Thoughts on Unit Tests for Stored Procedures

Programming

So very recently I was approached by a team member to write some unit tests around a stored procedure that was being modified.I have never done any unit tests against for a Stored Proc so I was intrigued. I wasn’t really sure where I was going when I started but I opted to write a small console app in C# to proof it out.

For the sake of discussion, let’s say the stored procedure returns back a record-set with a single record containing five columns which describe time-zone information for a given US zip code and takes a single parameter, the zip code. I really couldn’t ask for a better test subject for a first pass, not too big, not too complicated.

My first inclination was to approach it like unit testing any other unit of code. So I figured I would need some variety of data store for my expected values and stored proc inputs. At this point it occurred to me, “Hey, I have a database full of inputs and expected results right here”, so I crafted a quick query to get my expected info. From that, I call the stored proc for each zip and verified the results. Worked like a champ. However, I was unaware the sp code refactoring had already been done on the database I was working against. It was around this point that I started getting a sinking feeling that something wasn’t right with the test. I attributed it to not being sure what to expect as this was a new testing scenario for me (typically the database developers are in charge of their development and testing of their code, while I can write SQL with the best of ‘em, a DBA I am not) and moved on.

Well ok, I have the behavior of the new code, the Actual results in testing terms. Now I can simply aim my program at the old database with the old code-base and get the expected results and modify my app to compare them. And then I discovered that the underlying data structure for the old code was different. The old way, the SP selects the five columns I need by joining three tables and then limiting on the passed in zip code. The new way, a nightly job is scheduled to populate a new “Time Zone” table and the SP simply selects all columns from the new table limiting by zip code.

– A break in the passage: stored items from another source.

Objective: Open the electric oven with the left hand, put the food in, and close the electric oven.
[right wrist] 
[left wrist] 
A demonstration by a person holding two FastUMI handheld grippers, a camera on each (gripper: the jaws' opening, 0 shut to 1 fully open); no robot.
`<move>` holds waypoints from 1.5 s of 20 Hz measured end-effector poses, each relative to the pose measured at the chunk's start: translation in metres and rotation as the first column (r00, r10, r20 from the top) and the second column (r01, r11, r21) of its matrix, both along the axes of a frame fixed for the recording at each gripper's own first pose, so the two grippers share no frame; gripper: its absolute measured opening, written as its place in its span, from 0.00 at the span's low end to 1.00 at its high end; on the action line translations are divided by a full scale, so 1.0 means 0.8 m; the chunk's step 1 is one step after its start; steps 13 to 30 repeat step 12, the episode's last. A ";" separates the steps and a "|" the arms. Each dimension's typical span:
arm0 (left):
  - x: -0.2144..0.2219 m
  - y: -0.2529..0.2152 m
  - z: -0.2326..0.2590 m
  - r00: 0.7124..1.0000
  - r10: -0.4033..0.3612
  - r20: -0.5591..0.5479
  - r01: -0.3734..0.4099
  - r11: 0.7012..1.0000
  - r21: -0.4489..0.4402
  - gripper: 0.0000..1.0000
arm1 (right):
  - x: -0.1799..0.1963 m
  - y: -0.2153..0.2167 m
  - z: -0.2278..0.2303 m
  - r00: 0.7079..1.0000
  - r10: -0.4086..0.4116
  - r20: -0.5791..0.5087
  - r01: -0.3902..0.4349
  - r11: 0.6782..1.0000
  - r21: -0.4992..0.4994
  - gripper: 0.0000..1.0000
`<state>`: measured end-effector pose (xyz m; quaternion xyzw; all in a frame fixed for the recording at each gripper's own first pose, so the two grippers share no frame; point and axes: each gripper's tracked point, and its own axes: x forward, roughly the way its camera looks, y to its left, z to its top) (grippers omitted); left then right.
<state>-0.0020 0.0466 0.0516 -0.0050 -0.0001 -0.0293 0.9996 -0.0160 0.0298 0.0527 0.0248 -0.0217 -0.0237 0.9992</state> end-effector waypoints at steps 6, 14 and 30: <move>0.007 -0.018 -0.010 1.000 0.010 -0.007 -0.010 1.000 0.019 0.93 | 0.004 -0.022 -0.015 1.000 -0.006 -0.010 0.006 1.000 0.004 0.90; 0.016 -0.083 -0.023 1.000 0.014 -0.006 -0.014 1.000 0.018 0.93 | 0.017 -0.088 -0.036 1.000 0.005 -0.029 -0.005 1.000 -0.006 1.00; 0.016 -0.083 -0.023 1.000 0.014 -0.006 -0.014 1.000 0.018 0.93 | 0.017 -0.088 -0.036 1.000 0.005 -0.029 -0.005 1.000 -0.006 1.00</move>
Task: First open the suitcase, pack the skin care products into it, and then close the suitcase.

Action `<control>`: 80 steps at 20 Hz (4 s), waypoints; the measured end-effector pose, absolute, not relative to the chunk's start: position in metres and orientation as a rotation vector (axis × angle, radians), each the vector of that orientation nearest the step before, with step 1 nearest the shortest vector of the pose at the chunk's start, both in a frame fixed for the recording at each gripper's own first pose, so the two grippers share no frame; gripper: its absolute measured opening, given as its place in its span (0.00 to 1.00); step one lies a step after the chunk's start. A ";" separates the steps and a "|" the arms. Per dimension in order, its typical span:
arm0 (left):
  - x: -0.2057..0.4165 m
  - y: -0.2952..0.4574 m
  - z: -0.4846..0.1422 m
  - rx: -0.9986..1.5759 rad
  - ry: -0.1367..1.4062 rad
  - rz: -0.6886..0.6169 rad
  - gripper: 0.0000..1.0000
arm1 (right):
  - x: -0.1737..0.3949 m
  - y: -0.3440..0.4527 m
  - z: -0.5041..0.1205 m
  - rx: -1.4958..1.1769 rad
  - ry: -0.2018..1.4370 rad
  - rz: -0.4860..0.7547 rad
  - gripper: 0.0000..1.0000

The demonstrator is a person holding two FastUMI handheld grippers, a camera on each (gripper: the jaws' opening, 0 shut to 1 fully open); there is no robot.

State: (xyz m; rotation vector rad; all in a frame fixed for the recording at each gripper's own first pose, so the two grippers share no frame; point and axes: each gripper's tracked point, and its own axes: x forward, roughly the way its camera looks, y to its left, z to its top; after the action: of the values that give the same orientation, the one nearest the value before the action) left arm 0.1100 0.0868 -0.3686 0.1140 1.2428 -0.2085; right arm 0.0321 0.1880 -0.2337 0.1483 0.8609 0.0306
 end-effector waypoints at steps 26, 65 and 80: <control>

So finally, it hits me… My test as it stands really is only testing that I get a result for every zip code I ask for and that it selected the same row that I got my expected result from. And maybe, that’s exactly what it should be testing, it does add some value… And yet it feels empty.

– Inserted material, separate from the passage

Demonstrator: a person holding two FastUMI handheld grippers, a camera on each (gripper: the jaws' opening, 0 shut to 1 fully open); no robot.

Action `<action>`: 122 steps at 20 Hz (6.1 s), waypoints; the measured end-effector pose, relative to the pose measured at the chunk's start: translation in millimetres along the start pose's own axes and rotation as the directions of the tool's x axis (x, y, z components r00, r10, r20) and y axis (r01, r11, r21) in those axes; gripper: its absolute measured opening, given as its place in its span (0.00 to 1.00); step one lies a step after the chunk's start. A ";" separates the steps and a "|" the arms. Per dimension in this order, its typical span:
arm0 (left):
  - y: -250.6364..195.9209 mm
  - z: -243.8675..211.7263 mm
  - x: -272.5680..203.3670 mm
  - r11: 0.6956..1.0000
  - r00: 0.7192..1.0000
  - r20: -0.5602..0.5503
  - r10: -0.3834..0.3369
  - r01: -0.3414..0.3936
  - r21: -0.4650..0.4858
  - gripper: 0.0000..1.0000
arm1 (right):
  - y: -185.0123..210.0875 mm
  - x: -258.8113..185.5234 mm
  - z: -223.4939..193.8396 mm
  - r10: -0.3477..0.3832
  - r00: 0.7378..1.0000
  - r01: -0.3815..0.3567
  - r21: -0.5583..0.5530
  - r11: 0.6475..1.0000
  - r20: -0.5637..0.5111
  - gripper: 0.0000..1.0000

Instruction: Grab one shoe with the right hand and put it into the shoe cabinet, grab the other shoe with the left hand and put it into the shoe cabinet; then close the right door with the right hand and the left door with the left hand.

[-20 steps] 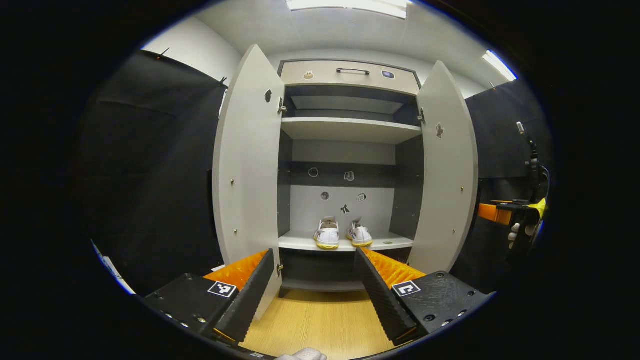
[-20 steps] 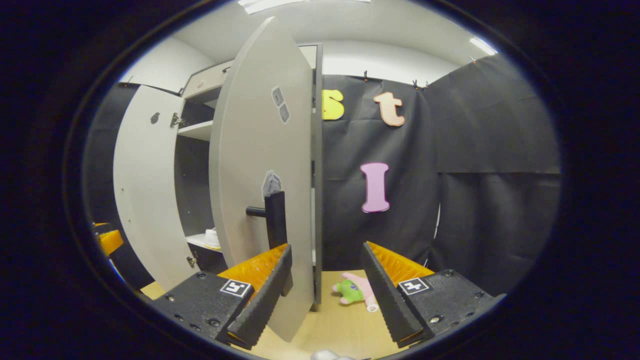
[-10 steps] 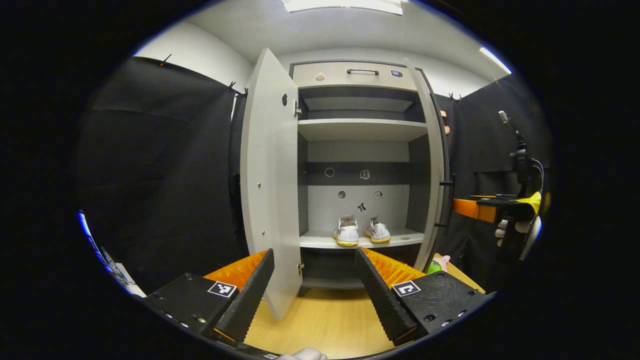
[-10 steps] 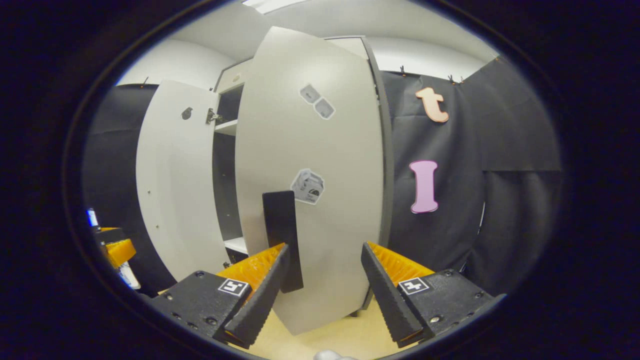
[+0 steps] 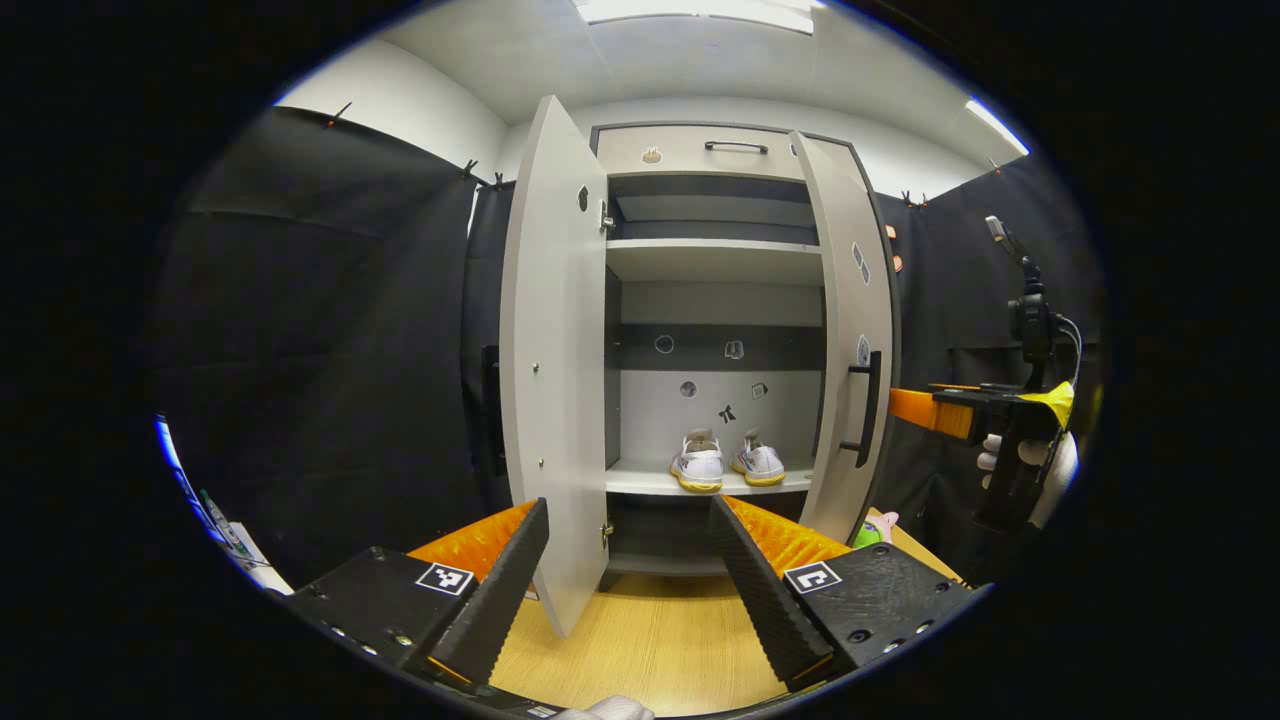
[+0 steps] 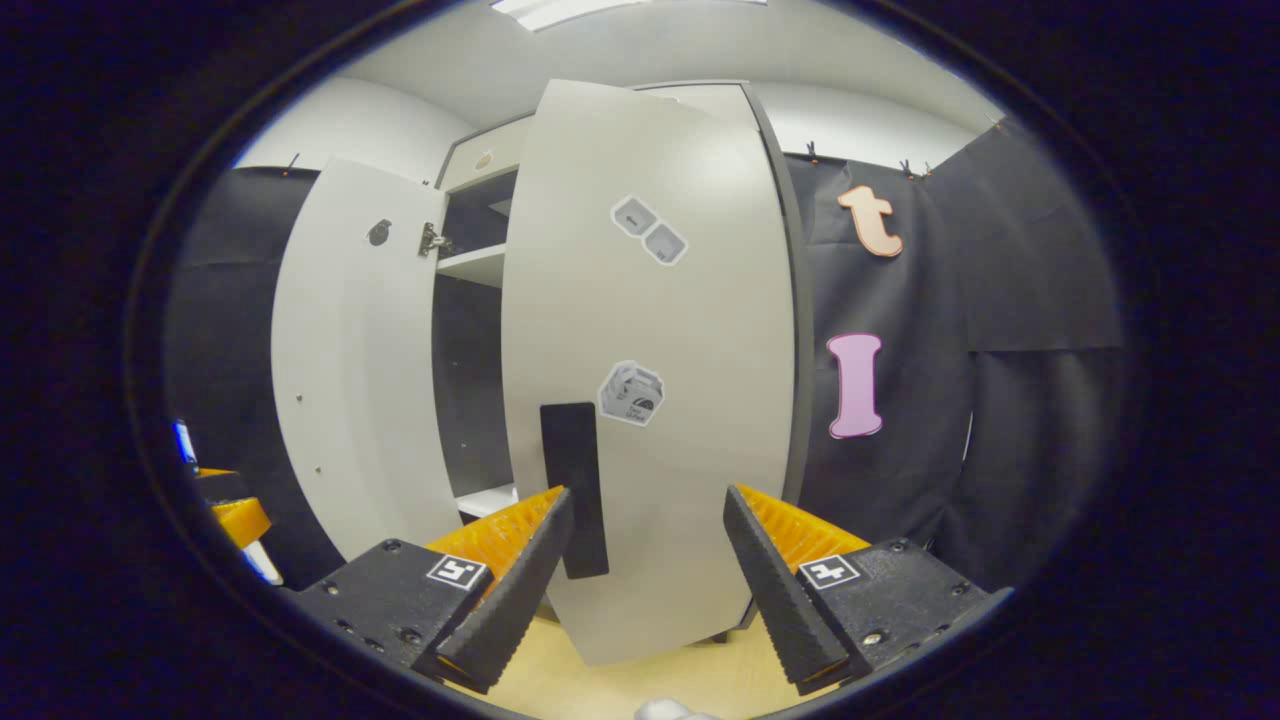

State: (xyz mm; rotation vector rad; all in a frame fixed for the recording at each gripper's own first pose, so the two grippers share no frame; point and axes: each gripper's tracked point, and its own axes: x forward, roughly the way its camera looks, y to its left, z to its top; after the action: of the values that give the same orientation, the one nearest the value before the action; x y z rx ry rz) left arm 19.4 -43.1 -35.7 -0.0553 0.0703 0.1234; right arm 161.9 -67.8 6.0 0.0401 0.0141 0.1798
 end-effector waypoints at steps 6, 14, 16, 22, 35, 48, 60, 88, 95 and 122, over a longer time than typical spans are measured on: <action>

What I ended up doing was to retrieve the master list of zip codes from the old way’s table and ran both the new and old SP for each zip code and compared the result. This test felt better, the underlying data structures driving the stored proc could change and the test would be isolated and continue to work as long as the SP’s calling signature stayed the same.

The rub is, I could not have written my new test app without the new SP being developed. So what would I have been testing in it’s first iteration had I wrote tests for it at the time? I would have written my original test that would ultimately grab the expected data from the same database that the stored proc would.

What I should have done was adapt my initial test to work the same way with the old data and verified the stored proc returned the right data in my five columns. Then I should add a a test to verify the data in the new table matches the data from the old data structure. (This test typically would be the responsibility of the db job developers). Then I should modify my test to get it’s expected data from the new (and tested) structures and continue to verify the SP results to the data.

When unit testing code, you tend to have to “mock” out the data calls to control your tests, so from having to avoid all the database calls, it’s a “context-switch” to be requiring the database for everything. But the constant in both is testing the discrete parts from the bottom up. In retrospect, I could have done the test completely with SQL and suddenly the MS “Database Unit Test” makes a lot more sense.


Regards!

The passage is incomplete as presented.